Aim of the task ->
Everything in the data below is left aside except the lines from the one containing "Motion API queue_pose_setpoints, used" through the one containing "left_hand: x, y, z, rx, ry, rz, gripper"; repeat those exactly.

------------

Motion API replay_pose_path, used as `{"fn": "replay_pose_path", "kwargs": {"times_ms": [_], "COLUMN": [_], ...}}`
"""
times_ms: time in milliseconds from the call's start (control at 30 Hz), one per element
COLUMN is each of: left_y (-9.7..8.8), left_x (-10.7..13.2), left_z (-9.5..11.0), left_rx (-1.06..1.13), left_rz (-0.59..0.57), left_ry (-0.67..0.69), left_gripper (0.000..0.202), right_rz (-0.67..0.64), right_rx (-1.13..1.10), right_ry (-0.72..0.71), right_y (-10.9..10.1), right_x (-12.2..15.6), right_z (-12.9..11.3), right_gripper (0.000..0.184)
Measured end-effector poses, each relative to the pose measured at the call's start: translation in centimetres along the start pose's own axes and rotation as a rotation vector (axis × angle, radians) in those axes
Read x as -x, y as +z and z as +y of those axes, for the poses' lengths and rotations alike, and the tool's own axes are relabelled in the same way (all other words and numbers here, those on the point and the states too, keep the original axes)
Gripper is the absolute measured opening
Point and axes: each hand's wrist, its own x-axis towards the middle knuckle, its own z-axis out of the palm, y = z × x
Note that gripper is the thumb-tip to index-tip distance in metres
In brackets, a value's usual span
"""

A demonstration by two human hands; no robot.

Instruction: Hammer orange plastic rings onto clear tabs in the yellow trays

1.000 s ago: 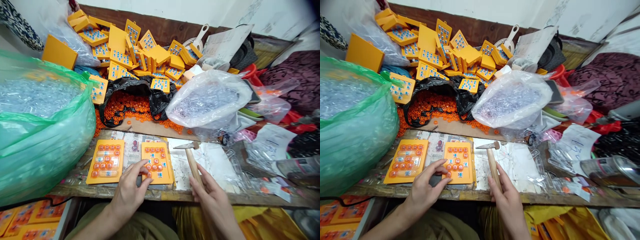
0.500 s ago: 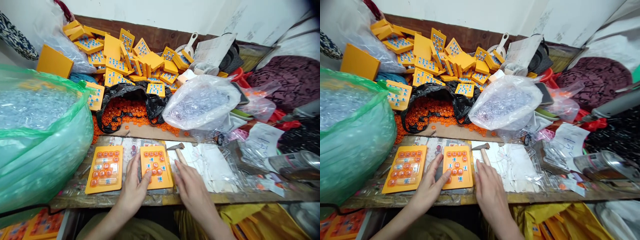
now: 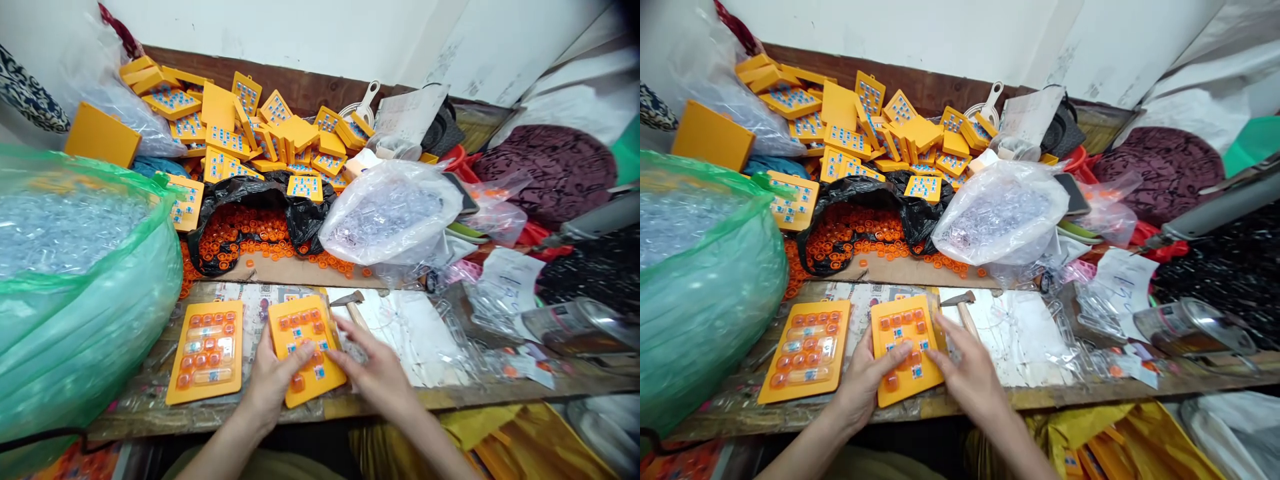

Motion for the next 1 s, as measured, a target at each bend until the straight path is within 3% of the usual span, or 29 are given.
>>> {"fn": "replay_pose_path", "kwargs": {"times_ms": [167,267,367,633,800,900,1000], "left_y": [0.0,0.0,-0.1,-0.2,-0.2,-0.3,-0.3], "left_x": [0.1,0.2,0.3,0.3,0.0,0.0,0.1], "left_z": [0.8,0.8,0.6,0.6,0.4,0.3,0.3], "left_rx": [0.116,0.123,0.153,0.205,0.319,0.374,0.38], "left_rz": [-0.006,0.002,0.005,0.047,0.103,0.099,0.118], "left_ry": [-0.136,-0.148,-0.137,-0.149,-0.157,-0.158,-0.135], "left_gripper": [0.068,0.067,0.067,0.056,0.049,0.045,0.048], "right_rz": [0.087,-0.061,-0.161,-0.198,-0.072,0.087,0.146], "right_rx": [0.287,0.468,0.602,0.67,0.479,0.272,-0.023], "right_ry": [0.069,0.116,0.145,0.165,0.18,0.217,0.268], "right_y": [-4.1,-4.0,-3.0,-2.7,-2.5,-3.1,-3.3], "right_x": [-11.0,-16.8,-19.5,-19.7,-19.6,-17.9,-13.3], "right_z": [2.7,4.1,4.9,6.0,5.7,4.3,2.0], "right_gripper": [0.028,0.024,0.028,0.032,0.032,0.033,0.032]}}
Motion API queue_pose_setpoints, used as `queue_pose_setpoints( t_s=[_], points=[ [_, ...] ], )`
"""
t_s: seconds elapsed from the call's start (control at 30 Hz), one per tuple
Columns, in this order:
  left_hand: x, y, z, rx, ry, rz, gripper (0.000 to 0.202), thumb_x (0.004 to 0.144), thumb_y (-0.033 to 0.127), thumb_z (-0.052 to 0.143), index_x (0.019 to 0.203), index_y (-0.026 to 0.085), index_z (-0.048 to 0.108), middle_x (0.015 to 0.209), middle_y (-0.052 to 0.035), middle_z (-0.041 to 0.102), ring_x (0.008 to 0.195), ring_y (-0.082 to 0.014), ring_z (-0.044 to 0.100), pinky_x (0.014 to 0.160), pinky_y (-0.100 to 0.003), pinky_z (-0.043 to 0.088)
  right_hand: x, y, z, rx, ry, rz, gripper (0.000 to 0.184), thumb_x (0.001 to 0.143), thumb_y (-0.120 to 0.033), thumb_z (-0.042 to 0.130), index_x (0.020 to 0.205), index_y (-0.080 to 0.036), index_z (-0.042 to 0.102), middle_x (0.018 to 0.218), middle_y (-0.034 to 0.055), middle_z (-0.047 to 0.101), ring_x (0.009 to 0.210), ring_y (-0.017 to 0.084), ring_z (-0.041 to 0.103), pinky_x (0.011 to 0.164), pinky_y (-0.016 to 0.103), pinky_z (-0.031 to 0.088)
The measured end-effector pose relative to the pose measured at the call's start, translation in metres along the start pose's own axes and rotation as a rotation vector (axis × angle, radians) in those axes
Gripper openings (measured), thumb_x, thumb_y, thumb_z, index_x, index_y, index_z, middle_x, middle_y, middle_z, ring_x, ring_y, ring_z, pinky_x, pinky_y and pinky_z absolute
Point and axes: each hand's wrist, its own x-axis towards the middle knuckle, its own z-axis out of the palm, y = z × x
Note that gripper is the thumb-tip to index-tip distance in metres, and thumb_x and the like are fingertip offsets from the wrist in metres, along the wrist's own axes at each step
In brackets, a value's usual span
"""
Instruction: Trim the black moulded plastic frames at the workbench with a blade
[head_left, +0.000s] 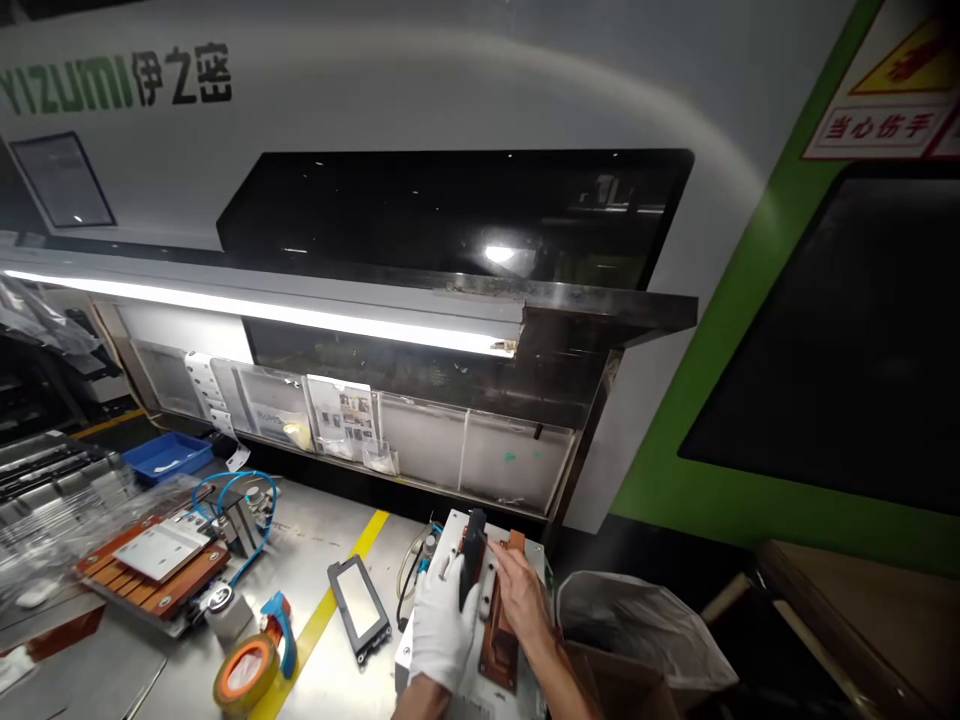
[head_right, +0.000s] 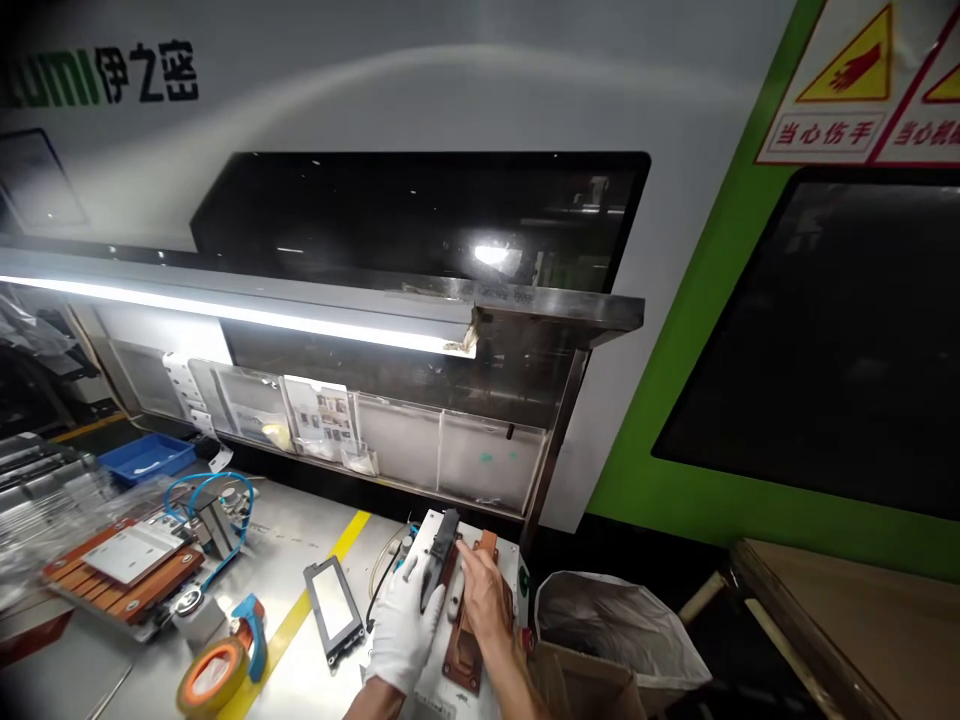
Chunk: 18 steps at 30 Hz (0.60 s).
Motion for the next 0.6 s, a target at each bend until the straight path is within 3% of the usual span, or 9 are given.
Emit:
queue_pose_setpoints(
  t_s=[0.1, 0.2, 0.37, 0.6],
  points=[
    [-0.03, -0.02, 0.001, 0.003, 0.043, 0.119, 0.044, 0.095, 0.034, 0.046, 0.136, 0.024, 0.06, 0.139, -0.0129, 0.063, 0.13, -0.0295, 0.056, 0.112, -0.049, 0.047, -0.028, -0.007, -0.002, 0.034, -0.068, -0.057, 0.046, 0.1, -0.025, 0.032, 0.133, -0.026, 0.064, 0.104, 0.0057, 0.069, 0.095, 0.017, 0.068, 0.084, 0.023, 0.051],
    [-0.041, -0.028, 0.006, 0.05, 0.065, 0.142, 0.043, 0.095, 0.031, 0.047, 0.135, 0.023, 0.061, 0.14, -0.0131, 0.061, 0.132, -0.0278, 0.055, 0.113, -0.044, 0.048, -0.044, -0.018, -0.006, -0.025, -0.135, -0.081, 0.045, 0.099, -0.024, 0.034, 0.13, -0.035, 0.065, 0.103, 0.0029, 0.068, 0.091, 0.017, 0.068, 0.075, 0.023, 0.048],
    [-0.033, -0.025, 0.021, 0.088, -0.004, 0.11, 0.047, 0.097, 0.037, 0.044, 0.136, 0.015, 0.06, 0.137, -0.0168, 0.064, 0.127, -0.0287, 0.061, 0.111, -0.043, 0.05, -0.041, -0.03, -0.011, -0.129, -0.166, -0.064, 0.047, 0.097, -0.02, 0.035, 0.127, -0.037, 0.066, 0.102, 0.002, 0.069, 0.084, 0.017, 0.067, 0.065, 0.024, 0.041],
    [-0.02, -0.026, 0.031, 0.012, -0.016, 0.09, 0.037, 0.095, 0.021, 0.044, 0.125, 0.014, 0.066, 0.123, -0.0149, 0.071, 0.119, -0.0217, 0.065, 0.111, -0.034, 0.048, -0.034, -0.03, -0.01, -0.152, -0.177, -0.049, 0.049, 0.095, -0.018, 0.036, 0.126, -0.038, 0.067, 0.101, 0.0024, 0.07, 0.082, 0.018, 0.067, 0.064, 0.025, 0.039]
  ],
)
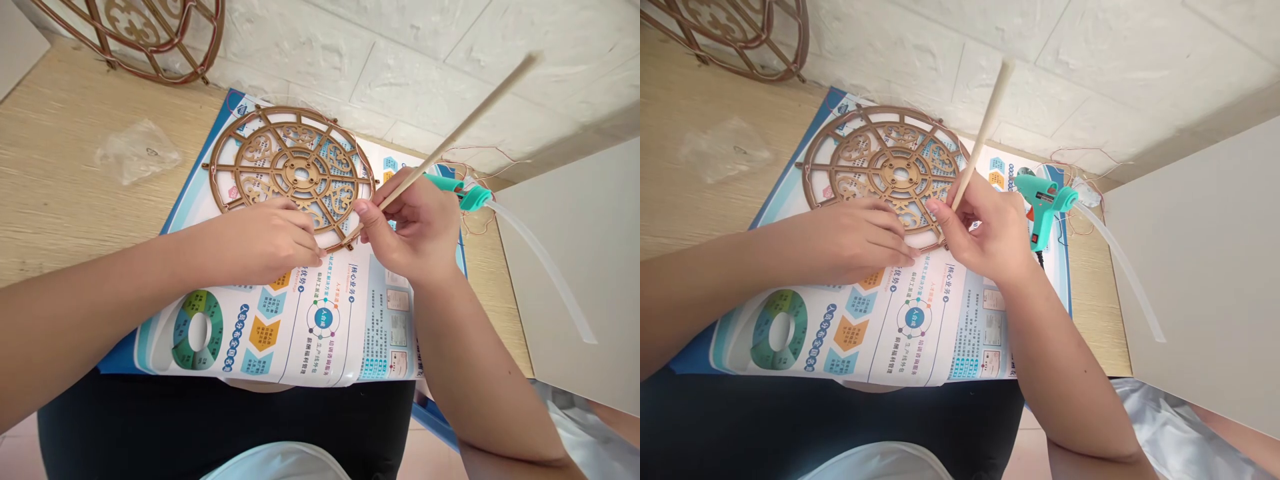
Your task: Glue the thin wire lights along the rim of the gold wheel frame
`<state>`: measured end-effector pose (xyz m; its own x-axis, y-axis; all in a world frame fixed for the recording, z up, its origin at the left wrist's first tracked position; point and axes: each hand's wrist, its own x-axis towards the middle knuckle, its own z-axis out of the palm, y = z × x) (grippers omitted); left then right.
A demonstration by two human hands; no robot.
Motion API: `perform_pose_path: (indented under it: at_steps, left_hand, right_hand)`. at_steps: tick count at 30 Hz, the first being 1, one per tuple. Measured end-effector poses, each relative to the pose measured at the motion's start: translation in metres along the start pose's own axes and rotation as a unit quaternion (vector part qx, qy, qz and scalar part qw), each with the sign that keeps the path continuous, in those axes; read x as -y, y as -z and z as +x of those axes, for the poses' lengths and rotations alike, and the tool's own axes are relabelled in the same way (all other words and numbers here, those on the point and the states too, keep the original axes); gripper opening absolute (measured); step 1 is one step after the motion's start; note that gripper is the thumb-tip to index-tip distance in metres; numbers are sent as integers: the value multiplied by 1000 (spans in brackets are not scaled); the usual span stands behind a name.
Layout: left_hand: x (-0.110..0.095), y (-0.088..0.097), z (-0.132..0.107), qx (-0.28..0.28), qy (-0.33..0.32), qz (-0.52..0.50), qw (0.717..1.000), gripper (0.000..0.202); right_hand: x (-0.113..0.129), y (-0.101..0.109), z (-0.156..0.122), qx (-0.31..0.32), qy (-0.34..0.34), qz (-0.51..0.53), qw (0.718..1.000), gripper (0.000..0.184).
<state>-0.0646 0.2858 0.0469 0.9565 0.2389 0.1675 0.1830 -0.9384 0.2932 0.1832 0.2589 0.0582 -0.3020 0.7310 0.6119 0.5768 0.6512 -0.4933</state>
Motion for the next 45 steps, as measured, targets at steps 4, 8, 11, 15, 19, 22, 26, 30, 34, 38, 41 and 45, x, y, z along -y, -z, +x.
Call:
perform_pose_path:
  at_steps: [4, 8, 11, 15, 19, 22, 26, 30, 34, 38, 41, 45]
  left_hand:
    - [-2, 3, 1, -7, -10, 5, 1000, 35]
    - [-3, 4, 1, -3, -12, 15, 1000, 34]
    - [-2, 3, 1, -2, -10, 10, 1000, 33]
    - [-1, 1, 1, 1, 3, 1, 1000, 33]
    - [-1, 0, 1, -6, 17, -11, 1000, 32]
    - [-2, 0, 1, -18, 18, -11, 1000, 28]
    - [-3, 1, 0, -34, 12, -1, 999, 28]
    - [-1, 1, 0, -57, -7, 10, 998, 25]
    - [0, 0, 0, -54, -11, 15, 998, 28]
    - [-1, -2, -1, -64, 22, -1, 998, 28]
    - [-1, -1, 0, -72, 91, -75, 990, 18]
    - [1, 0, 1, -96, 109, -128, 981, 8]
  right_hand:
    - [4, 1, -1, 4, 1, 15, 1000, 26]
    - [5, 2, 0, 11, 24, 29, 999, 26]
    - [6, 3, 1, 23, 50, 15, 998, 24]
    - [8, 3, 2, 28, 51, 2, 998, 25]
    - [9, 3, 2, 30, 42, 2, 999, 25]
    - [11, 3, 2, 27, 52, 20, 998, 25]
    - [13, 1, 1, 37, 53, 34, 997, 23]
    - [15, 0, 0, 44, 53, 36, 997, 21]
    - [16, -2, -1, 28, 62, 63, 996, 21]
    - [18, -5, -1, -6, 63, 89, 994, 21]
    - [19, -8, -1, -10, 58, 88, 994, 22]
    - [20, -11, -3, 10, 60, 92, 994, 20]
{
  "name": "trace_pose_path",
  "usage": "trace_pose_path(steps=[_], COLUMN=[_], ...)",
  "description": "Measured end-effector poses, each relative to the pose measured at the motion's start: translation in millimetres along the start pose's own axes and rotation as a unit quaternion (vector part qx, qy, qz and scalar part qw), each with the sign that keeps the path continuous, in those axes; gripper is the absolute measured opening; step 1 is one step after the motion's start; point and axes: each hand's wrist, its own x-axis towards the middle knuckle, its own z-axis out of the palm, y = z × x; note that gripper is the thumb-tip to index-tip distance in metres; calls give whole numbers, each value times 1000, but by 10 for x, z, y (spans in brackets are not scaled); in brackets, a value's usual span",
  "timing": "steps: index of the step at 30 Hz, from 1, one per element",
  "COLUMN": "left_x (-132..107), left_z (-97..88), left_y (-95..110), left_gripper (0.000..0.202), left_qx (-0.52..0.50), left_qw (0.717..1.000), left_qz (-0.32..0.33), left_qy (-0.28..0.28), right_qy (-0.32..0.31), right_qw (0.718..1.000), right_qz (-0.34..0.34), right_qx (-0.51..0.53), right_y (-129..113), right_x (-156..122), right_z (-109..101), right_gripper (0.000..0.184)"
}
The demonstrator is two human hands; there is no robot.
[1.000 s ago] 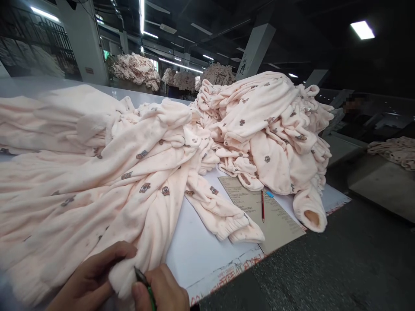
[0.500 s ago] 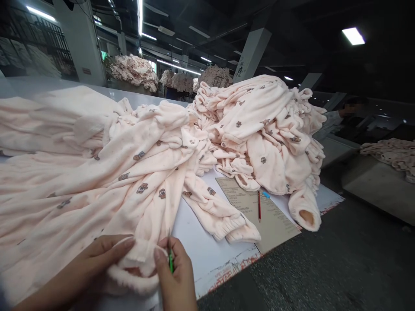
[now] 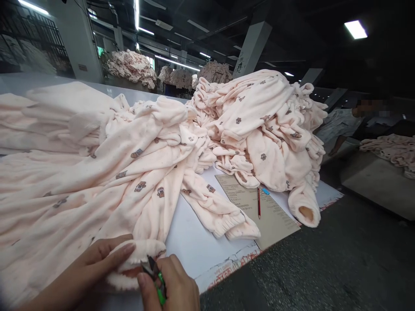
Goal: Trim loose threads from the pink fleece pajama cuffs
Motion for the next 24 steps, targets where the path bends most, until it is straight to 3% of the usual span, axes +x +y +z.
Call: trace_pose_path(steps=[4,10,18,24], left_x=[9,100,144,139], left_z=[4,-5,-32,-34], left_y=[-15,-66,-15,-17], left_gripper=[37,39,40,35], left_qx=[2,-200,-188,-203], left_qw=[1000,978,980,978], left_qz=[11,-53,-60,-33], left_qy=[16,-19,-23,-35], right_qy=[3,16,18,20], right_qw=[999,999,999,999], right_qz=[-12,-4,-21,-33], right_qx=[32,33,-19,5], right_y=[-10,15,-46,-35], right_x=[32,23,79,117], right_z=[-12,-15,23,82], right_gripper=[37,43,45,38])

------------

Final answer ->
Motion API queue_pose_setpoints, used as `queue_pose_setpoints( t_s=[_], points=[ [_, ...] ], )`
"""
t_s: seconds elapsed from the call's start (control at 30 Hz), one per tuple
Columns, in this order:
  left_hand: x, y, z, rx, ry, rz, gripper (0.000 to 0.202), thumb_x (0.004 to 0.144), thumb_y (-0.033 to 0.127), thumb_z (-0.052 to 0.143), index_x (0.019 to 0.203), index_y (-0.026 to 0.085), index_z (-0.048 to 0.108), middle_x (0.015 to 0.209), middle_y (-0.052 to 0.035), middle_z (-0.041 to 0.102), ring_x (0.008 to 0.195), ring_y (-0.082 to 0.014), ring_z (-0.044 to 0.100), pinky_x (0.014 to 0.160), pinky_y (-0.100 to 0.003), pinky_z (-0.043 to 0.088)

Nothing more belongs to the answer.